[Source records]
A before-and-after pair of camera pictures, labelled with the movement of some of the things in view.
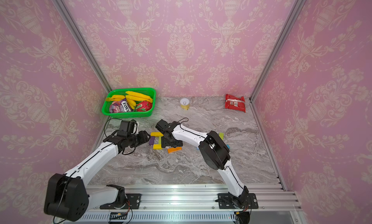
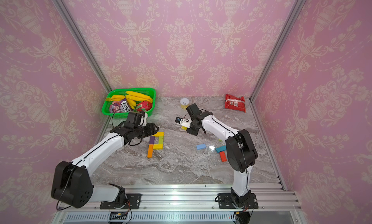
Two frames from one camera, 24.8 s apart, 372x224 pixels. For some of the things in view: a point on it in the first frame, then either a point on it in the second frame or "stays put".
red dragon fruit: x=144 y=106 stays put
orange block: x=172 y=150 -> x=150 y=151
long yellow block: x=156 y=134 stays put
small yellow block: x=157 y=147 stays put
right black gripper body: x=163 y=145 -> x=190 y=130
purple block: x=151 y=140 stays put
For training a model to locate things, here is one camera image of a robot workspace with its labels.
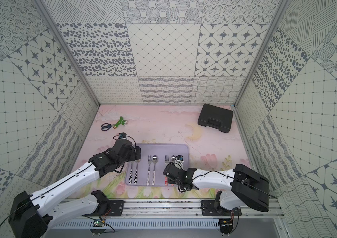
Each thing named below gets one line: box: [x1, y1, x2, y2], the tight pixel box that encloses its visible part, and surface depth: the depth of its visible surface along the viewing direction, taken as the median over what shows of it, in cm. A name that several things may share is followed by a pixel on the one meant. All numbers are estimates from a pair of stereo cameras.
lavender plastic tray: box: [124, 143, 189, 186], surface depth 90 cm
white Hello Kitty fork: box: [146, 154, 153, 186], surface depth 88 cm
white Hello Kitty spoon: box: [151, 154, 159, 186], surface depth 90 cm
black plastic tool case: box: [197, 103, 234, 133], surface depth 108 cm
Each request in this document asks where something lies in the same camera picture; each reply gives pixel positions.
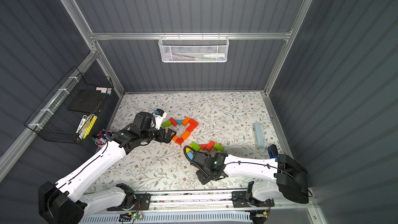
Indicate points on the red rectangular block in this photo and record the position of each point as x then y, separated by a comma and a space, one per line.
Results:
191, 128
193, 122

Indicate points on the white wire mesh basket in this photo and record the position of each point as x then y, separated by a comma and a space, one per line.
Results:
192, 49

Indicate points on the orange rectangular block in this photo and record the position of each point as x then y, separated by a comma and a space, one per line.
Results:
186, 121

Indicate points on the pink pen cup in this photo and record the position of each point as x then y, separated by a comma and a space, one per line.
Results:
102, 137

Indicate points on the green block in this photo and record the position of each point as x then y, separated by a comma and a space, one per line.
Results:
195, 146
218, 147
166, 124

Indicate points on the small red block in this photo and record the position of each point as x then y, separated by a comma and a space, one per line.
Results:
178, 141

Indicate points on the white marker in basket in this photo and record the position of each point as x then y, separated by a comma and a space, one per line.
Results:
215, 56

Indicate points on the red triangle block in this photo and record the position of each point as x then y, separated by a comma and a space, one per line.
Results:
203, 146

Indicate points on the blue stapler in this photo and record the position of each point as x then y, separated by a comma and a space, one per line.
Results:
273, 152

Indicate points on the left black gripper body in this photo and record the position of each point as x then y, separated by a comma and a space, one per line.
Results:
166, 135

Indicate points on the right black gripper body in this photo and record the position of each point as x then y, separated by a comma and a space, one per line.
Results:
196, 157

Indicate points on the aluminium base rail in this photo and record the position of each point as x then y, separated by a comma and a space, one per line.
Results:
192, 199

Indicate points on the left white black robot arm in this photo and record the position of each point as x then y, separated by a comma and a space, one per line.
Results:
65, 201

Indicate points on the yellow highlighter pack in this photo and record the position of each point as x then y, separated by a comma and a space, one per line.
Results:
88, 125

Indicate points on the black wire mesh basket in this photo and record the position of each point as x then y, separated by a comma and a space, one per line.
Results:
61, 119

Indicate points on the light blue eraser box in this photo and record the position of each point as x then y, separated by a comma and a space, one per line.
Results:
258, 136

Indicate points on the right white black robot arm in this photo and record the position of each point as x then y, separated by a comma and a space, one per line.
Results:
277, 177

● **Work instruction**
Type the entries again verbatim. Drop the images.

● **Reply to the task**
A before-and-after pair of camera pictures, labelled with the movement of some of the things in view.
Two frames from one camera, 24.8 s apart, 372x224 pixels. For some of the things in view: a point on it in the first frame, then either a point on it in the second frame or "stays put".
red dragon fruit: x=144 y=106 stays put
orange block: x=172 y=150 -> x=150 y=151
long yellow block: x=156 y=134 stays put
small yellow block: x=157 y=147 stays put
right black gripper body: x=163 y=145 -> x=190 y=130
purple block: x=151 y=140 stays put
For training a model to locate things, here is one camera image of a robot workspace with its labels.
Each thing named below gets one line: box: [x1, y1, x2, y2], the tight pixel box that encloses its visible part, and surface depth: the depth of its visible surface along the viewing direction, taken as the median over what shows of it, in cm. A name that several things may share is followed by a pixel on the one meant. All numbers are estimates from a pair of stereo cameras.
lavender plastic tray: box: [124, 143, 189, 186], surface depth 90 cm
white Hello Kitty fork: box: [146, 154, 153, 186], surface depth 88 cm
white Hello Kitty spoon: box: [151, 154, 159, 186], surface depth 90 cm
black plastic tool case: box: [197, 103, 234, 133], surface depth 108 cm
Each request in this document asks where something lies in the same camera picture; each reply gives pixel positions.
Indicate points on the red rectangular block in this photo and record the position of each point as x then y, separated by a comma and a space, one per line.
Results:
191, 128
193, 122

Indicate points on the white wire mesh basket in this photo and record the position of each point as x then y, separated by a comma and a space, one per line.
Results:
192, 49

Indicate points on the orange rectangular block in this photo and record the position of each point as x then y, separated by a comma and a space, one per line.
Results:
186, 121

Indicate points on the pink pen cup in this photo and record the position of each point as x then y, separated by a comma and a space, one per line.
Results:
102, 137

Indicate points on the green block in this photo and record the position of each point as x then y, separated by a comma and a space, one per line.
Results:
195, 146
218, 147
166, 124

Indicate points on the small red block in this photo and record the position of each point as x then y, separated by a comma and a space, one per line.
Results:
178, 141

Indicate points on the white marker in basket in this photo and record the position of each point as x then y, separated by a comma and a space, one per line.
Results:
215, 56

Indicate points on the red triangle block in this photo and record the position of each point as x then y, separated by a comma and a space, one per line.
Results:
203, 146

Indicate points on the blue stapler in this photo and record the position of each point as x then y, separated by a comma and a space, one per line.
Results:
273, 152

Indicate points on the left black gripper body in this photo and record the position of each point as x then y, separated by a comma and a space, one per line.
Results:
166, 135

Indicate points on the right black gripper body in this photo and record the position of each point as x then y, separated by a comma and a space, one per line.
Results:
196, 157

Indicate points on the aluminium base rail in this photo and record the position of each point as x then y, separated by a comma and a space, one per line.
Results:
192, 199

Indicate points on the left white black robot arm in this photo and record the position of each point as x then y, separated by a comma and a space, one per line.
Results:
65, 201

Indicate points on the yellow highlighter pack in this photo and record the position of each point as x then y, separated by a comma and a space, one per line.
Results:
88, 125

Indicate points on the black wire mesh basket in this photo and record the position of each point as x then y, separated by a comma and a space, one per line.
Results:
61, 119

Indicate points on the light blue eraser box in this photo and record the position of each point as x then y, separated by a comma and a space, one per line.
Results:
258, 136

Indicate points on the right white black robot arm in this photo and record the position of each point as x then y, separated by a comma and a space, one per line.
Results:
277, 177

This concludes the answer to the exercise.